"""
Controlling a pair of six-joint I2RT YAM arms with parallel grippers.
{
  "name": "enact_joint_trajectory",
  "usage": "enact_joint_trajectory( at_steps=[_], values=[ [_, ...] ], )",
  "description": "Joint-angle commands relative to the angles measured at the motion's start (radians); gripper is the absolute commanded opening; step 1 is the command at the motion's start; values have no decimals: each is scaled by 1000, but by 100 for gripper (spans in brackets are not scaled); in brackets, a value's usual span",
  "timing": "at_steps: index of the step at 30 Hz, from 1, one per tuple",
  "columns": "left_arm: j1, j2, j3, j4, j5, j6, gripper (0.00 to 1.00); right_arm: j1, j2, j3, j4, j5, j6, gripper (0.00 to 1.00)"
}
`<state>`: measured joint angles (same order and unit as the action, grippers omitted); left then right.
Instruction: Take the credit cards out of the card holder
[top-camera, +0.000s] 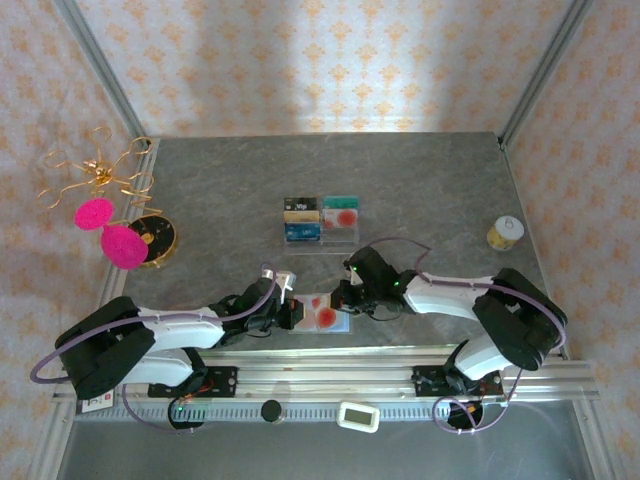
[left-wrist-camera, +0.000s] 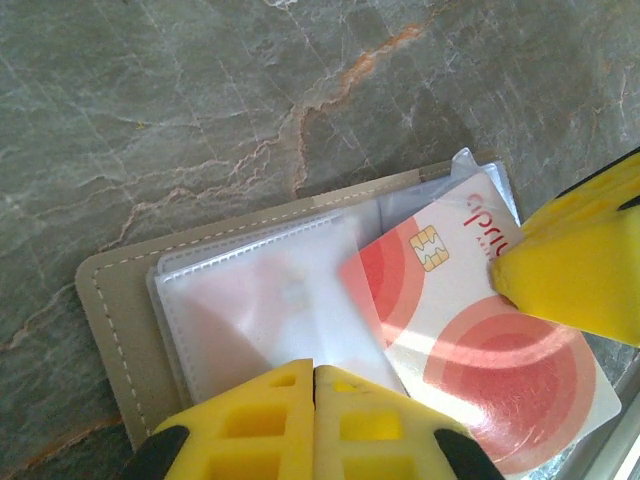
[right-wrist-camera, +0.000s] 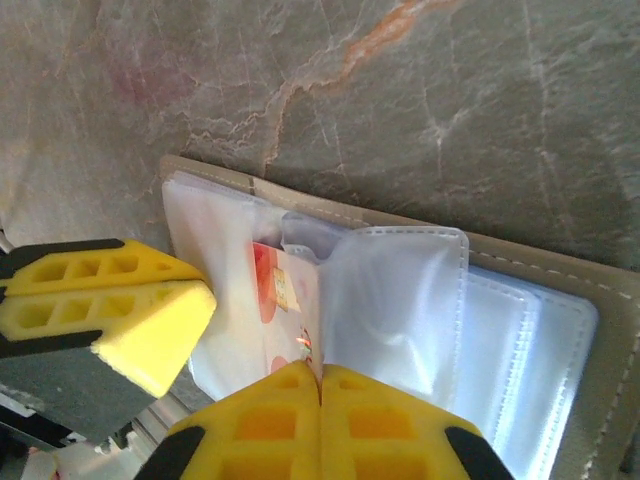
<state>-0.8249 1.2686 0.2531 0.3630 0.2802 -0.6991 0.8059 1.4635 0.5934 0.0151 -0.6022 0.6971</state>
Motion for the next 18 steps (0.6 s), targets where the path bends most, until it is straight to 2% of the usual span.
enact_joint_trajectory(
  at_steps=[1,5,12,18],
  values=[
    [-3,-10,-31,-80,-16,-4,0,-11,-30,22,-127,35,-86,0],
    [-3,-12,-26,-75,-18,-2,0,-11,-49,34,-189,-67,-215,0],
    [-2,15,-4,-63,-13,13,0,-11,-61,8,-138,-262,-310,0],
    [-2,12,5,-54,-15,13,0,-4,15,33,-181,-302,-373,0]
  ],
)
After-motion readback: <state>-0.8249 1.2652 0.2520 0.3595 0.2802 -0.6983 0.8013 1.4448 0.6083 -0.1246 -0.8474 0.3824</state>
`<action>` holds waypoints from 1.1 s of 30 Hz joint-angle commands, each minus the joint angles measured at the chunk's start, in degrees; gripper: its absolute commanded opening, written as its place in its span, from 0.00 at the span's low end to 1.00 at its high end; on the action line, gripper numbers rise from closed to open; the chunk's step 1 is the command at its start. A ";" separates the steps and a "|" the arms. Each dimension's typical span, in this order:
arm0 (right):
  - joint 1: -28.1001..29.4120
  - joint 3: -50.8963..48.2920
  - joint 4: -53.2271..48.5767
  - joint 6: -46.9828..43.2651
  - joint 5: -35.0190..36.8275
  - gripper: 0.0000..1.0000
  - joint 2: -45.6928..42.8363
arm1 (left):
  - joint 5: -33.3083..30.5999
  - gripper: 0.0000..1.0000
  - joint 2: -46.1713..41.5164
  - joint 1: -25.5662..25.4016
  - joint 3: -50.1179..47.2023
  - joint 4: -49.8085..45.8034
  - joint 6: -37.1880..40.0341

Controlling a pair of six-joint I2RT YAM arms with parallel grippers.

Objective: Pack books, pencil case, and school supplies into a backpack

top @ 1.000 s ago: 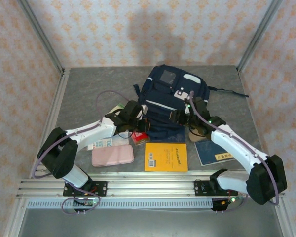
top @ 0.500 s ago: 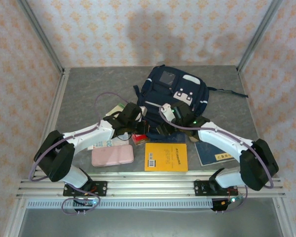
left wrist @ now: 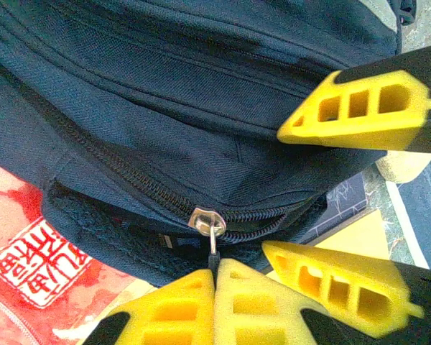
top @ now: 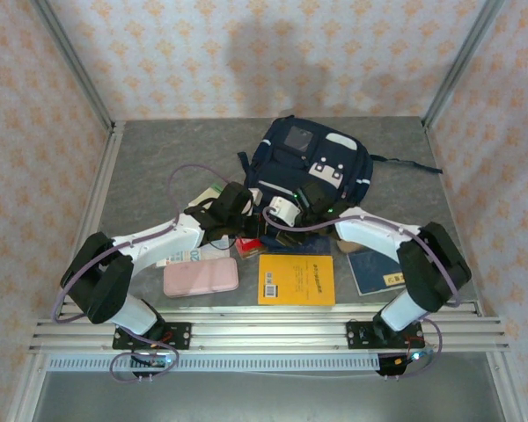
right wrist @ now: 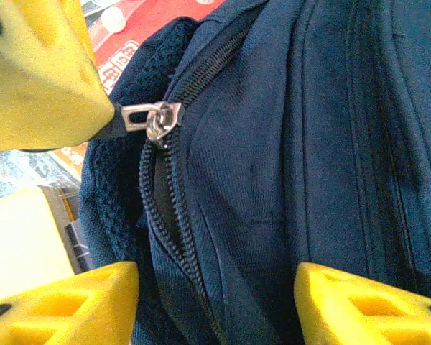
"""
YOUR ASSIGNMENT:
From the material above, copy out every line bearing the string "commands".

WRITTEN ANSWER:
  "description": "Joint-angle commands relative to the angles measured at the motion's start (radians); gripper is the absolute commanded opening; step 1 is the command at the motion's start; values have no decimals: each is scaled by 1000, but by 100 for gripper (spans in brackets are not scaled); in brackets, a value's usual span",
`<action>` holds waypoints from 1.1 s of 30 Hz joint-angle commands, each minus the joint angles measured at the chunk's start, in degrees; gripper: its absolute commanded opening, written as its place in its span, from 0.00 at the span's low end to 1.00 at its high end; on the action line, gripper numbers rise from closed to open; the chunk's step 1 is the command at its start. A ";" separates the steps and a "|" the arms. Each dimension's typical span, in this order:

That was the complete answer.